The death toll in a suicide attack on a Russian military hospital near Chechnya rose to 35 yesterday, officials said.
The suicide attacker rammed a truck packed with explosives through the gates of the four-story red brick hospital Friday night in the city of Mozdok in the North Ossetia region, the region's Emergency Situations Minister Boris Dzgoyev said. He said that at the moment of the explosion, there were 98 patients and 21 employees inside the building, which collapsed like a house of cards.
PHOTO: AP
Deputy head of the regional Emergency Situations Ministry, Major-General Nikolai Lityuk, said 33 bodies were recovered from the rubble by yesterday morning. Another two bodies were spotted in the debris, he said.
Of 78 people taken to another hospital in Mozdok after the blast, 59 remained hospitalized, 10 of them in critical condition, Lityuk said.
Dzgoyev said many of the injured were soldiers who had been in the hospital recovering from wounds suffered in Chechnya, where Russia's second war against rebels in a decade has lasted nearly four years.
Russian Defense Minister Sergei Ivanov broke off his summer vacation and left Moscow for Mozdok at the request of President Vladimir Putin, the Defense Ministry said, according to the Interfax news agency.
Lityuk said a Kamaz truck broke through the hospital gates, drove past some tents, pulled up at the reception office and exploded, leaving a crater 8m across and 3m deep.
"We were the first to arrive. Near the checkpoint of the hospital there were charred corpses," a medical assistant from Mozdok's central hospital, Galina, said on Rossiya television. "Tents that were put up near the main building were all gone, there was one wall left from the main building."
The force of the explosion was equivalent to at least a ton of TNT, Interfax quoted Fridinsky as saying.

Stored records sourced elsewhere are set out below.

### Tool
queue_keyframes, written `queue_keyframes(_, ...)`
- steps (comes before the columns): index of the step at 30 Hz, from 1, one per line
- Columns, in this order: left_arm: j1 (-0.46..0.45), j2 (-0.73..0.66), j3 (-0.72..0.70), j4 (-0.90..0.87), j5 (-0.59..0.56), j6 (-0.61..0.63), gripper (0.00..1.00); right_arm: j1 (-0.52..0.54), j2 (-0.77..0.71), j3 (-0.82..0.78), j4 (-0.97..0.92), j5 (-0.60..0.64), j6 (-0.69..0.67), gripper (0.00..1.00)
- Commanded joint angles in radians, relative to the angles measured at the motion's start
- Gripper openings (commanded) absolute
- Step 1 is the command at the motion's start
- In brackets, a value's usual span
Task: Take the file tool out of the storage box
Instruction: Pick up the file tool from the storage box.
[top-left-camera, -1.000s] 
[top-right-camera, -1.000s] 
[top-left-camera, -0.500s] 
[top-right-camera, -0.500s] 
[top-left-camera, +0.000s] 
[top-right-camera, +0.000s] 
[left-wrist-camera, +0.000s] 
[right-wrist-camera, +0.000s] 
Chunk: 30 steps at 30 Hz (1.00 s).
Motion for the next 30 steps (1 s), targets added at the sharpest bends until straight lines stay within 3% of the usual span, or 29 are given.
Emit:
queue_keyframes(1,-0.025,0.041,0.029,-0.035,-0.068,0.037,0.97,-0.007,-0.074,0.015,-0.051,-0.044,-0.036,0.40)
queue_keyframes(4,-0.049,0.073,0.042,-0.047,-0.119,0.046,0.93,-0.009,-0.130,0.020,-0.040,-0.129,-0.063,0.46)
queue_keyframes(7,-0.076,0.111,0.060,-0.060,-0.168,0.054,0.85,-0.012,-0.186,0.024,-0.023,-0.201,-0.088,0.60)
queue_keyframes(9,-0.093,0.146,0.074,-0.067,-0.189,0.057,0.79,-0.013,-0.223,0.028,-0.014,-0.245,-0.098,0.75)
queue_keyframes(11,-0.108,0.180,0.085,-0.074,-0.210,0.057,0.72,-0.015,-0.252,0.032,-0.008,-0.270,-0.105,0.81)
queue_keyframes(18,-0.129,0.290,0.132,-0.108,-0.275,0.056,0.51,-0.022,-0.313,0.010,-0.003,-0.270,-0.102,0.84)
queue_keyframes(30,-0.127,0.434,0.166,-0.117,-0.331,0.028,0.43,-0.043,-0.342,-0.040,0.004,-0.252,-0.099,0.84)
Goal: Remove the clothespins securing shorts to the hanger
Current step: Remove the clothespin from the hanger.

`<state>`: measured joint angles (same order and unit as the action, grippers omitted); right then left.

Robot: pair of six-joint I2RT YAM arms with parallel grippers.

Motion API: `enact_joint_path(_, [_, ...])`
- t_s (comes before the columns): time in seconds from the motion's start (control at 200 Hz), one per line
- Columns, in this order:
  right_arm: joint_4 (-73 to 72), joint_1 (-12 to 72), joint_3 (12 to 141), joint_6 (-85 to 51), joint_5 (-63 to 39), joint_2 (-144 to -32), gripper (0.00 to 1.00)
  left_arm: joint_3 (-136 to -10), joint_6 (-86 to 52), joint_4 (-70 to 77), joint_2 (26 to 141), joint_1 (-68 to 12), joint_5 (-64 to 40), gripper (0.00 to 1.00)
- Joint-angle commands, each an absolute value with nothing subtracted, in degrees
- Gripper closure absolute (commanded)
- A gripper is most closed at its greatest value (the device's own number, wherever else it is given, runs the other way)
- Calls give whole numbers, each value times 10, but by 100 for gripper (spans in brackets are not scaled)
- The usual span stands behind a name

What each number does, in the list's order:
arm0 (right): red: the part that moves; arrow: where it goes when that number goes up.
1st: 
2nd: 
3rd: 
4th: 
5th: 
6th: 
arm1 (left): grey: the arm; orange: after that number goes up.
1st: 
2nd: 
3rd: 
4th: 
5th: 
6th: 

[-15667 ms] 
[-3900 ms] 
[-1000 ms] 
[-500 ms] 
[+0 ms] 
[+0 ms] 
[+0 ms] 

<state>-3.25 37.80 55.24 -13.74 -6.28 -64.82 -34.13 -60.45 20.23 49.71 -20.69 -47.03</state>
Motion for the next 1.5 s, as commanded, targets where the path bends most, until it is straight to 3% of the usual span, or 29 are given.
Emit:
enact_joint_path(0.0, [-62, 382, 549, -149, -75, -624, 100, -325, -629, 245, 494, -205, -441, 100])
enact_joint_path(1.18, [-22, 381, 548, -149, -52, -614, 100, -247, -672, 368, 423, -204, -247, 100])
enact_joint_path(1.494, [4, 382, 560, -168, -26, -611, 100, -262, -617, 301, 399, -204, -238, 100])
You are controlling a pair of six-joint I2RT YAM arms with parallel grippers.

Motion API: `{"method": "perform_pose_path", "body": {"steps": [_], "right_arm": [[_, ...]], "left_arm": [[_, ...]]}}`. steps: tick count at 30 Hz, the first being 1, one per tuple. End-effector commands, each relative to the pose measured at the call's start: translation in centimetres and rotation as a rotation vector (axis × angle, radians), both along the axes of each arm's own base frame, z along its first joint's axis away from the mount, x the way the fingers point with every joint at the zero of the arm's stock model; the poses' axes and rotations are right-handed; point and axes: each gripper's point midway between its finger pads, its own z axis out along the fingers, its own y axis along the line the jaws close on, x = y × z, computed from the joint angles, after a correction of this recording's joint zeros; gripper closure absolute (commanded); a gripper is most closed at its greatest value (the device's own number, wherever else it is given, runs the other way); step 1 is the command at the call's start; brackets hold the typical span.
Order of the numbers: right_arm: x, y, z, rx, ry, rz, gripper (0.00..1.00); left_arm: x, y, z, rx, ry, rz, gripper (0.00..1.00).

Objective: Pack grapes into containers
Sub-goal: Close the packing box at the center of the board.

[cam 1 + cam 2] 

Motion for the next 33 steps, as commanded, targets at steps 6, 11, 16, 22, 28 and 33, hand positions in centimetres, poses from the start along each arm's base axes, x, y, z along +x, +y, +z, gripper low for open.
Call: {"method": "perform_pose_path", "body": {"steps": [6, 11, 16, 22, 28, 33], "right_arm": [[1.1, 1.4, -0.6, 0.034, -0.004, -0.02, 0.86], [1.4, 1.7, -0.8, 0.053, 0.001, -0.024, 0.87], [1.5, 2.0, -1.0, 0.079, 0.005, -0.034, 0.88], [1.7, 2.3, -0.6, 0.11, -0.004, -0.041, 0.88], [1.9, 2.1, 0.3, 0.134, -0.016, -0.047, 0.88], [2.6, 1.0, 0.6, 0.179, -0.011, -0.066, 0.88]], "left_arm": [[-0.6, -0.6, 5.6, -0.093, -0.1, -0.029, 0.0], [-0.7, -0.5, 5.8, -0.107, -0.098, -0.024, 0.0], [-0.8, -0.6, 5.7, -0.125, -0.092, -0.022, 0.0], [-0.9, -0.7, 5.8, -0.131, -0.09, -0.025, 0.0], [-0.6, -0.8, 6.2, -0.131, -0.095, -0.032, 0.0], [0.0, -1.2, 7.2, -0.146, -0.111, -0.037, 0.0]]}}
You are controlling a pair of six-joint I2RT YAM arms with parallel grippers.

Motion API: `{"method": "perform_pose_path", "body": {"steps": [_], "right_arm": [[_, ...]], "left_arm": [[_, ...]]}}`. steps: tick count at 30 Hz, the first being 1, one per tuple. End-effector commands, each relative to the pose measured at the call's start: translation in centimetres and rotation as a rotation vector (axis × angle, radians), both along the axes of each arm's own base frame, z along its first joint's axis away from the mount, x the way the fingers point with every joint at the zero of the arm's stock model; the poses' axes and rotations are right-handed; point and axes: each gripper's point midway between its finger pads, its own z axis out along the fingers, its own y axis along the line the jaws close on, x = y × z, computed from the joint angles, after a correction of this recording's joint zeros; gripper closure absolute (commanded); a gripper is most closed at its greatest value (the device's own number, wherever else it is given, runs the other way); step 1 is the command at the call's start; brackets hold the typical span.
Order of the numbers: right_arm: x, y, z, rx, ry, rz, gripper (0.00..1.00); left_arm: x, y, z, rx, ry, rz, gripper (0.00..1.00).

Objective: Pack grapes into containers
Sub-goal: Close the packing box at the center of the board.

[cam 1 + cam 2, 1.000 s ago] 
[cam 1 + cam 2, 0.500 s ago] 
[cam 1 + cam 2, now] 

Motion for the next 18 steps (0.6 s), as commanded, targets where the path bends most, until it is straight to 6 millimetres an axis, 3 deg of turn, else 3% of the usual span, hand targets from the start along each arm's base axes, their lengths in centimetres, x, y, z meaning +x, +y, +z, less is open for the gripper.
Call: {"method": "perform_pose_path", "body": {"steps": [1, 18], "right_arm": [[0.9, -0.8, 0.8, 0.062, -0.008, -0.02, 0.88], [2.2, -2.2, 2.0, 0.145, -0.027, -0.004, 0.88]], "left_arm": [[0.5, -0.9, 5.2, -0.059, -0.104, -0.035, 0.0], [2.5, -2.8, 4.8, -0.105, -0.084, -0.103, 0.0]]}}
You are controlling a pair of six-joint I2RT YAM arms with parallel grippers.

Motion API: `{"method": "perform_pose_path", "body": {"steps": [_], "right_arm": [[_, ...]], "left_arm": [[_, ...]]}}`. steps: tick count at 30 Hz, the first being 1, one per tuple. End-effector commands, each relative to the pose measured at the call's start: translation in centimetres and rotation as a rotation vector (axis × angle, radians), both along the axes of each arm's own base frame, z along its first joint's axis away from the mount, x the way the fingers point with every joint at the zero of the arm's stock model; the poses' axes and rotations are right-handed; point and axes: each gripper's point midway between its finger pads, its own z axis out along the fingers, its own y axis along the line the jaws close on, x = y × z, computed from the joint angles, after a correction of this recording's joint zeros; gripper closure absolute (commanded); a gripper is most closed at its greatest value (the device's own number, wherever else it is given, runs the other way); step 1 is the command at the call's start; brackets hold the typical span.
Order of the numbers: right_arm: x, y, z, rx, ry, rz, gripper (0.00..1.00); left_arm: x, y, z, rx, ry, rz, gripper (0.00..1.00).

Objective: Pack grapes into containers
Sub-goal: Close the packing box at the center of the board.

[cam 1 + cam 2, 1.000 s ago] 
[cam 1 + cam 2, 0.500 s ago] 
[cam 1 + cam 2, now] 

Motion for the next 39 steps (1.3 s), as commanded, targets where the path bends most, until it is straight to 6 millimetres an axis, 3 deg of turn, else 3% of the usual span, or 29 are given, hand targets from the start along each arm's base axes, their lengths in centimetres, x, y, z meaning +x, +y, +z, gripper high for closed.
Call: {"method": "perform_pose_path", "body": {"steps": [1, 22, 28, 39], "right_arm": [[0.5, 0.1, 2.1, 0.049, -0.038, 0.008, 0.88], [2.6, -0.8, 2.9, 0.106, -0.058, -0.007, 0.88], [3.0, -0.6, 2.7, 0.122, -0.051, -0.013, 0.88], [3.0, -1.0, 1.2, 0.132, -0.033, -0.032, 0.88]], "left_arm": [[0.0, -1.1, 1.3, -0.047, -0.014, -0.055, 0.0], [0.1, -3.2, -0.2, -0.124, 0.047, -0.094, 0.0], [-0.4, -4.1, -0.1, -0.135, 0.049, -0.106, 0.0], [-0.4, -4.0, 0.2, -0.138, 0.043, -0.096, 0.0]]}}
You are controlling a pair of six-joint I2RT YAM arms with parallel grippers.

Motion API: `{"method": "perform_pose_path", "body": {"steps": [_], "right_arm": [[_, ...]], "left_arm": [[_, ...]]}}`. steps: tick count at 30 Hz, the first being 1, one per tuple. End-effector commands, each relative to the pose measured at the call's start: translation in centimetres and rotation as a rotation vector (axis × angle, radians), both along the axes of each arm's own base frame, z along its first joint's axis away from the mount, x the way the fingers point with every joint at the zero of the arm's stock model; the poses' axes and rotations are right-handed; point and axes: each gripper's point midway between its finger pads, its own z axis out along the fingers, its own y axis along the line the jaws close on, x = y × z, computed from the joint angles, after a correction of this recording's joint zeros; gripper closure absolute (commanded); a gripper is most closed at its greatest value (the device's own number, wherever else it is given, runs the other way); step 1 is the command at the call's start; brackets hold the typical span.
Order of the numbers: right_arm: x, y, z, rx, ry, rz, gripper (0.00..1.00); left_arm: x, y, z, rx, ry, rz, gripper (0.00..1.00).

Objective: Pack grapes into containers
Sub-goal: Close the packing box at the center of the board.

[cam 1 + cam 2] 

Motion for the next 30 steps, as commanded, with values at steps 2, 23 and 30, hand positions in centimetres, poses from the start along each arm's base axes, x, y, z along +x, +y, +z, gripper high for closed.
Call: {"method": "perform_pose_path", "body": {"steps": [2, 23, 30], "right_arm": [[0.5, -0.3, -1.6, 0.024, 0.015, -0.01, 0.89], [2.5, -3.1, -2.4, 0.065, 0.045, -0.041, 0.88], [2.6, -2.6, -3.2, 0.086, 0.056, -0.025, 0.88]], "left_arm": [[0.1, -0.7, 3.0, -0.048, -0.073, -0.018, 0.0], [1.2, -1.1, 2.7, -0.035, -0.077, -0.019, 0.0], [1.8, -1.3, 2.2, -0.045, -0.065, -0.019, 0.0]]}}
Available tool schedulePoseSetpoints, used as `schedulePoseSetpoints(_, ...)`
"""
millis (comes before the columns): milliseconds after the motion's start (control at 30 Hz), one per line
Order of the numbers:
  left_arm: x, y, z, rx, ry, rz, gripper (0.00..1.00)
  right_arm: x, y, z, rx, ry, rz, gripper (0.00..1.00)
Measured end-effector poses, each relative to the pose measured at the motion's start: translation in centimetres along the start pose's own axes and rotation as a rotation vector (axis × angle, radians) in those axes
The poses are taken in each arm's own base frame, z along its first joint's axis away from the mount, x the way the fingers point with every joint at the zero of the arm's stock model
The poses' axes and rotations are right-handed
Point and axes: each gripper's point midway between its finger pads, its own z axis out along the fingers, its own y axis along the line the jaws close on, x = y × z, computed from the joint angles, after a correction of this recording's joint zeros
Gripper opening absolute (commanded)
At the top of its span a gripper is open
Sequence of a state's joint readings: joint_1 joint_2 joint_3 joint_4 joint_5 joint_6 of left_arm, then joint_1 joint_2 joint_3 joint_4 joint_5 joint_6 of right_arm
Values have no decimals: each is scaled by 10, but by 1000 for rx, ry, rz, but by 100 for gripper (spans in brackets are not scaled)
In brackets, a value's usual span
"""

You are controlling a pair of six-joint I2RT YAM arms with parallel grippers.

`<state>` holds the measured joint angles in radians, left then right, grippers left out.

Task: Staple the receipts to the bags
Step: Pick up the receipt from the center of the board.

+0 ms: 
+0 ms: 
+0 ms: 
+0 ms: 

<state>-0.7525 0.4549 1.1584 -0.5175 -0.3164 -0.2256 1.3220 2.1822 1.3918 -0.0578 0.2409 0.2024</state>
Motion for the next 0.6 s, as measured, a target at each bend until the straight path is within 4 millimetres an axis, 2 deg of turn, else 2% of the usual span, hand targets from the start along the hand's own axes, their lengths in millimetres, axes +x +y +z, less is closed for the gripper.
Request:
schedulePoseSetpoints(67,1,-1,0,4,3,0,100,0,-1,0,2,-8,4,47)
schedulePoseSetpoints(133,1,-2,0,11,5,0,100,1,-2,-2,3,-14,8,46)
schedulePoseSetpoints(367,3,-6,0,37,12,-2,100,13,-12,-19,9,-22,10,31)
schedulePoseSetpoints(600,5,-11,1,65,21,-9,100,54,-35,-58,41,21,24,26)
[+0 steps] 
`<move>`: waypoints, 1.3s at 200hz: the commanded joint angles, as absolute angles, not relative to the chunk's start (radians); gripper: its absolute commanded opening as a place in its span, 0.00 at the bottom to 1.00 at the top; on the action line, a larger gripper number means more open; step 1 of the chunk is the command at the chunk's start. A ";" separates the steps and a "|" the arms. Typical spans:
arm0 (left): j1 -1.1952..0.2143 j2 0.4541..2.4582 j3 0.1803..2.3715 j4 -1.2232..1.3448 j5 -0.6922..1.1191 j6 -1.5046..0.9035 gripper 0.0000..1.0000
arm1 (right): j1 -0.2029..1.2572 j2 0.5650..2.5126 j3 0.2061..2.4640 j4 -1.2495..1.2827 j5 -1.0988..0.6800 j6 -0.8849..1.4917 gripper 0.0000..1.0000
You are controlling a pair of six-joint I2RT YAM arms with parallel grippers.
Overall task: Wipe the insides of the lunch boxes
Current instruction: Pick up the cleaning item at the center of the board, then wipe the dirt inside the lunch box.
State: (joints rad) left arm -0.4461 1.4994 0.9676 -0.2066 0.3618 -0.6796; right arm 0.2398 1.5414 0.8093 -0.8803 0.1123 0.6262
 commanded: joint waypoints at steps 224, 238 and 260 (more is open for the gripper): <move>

A woman who lives 4km from the hospital told Ekho Moskvy radio that windows broke and plaster fell from walls in her neighborhood. "I saw a big column of smoke," said the woman, identified as Valentina.
Lityuk said preliminary information indicated one person was in the truck during the attack, the latest deadly assault aimed at the Russian military in and around Chechnya.
A fire broke out after the blast but was put out in about two hours. Emergency workers later picked through the rubble with heavy machinery and sniffer dogs, and a plane with rescuers and medical equipment was dispatched from Moscow, officials said.
There was no immediate claim of responsibility for the attack -- the latest in a surge of suicide bombings that have killed more than 100 people in and near Chechnya and in Moscow since May.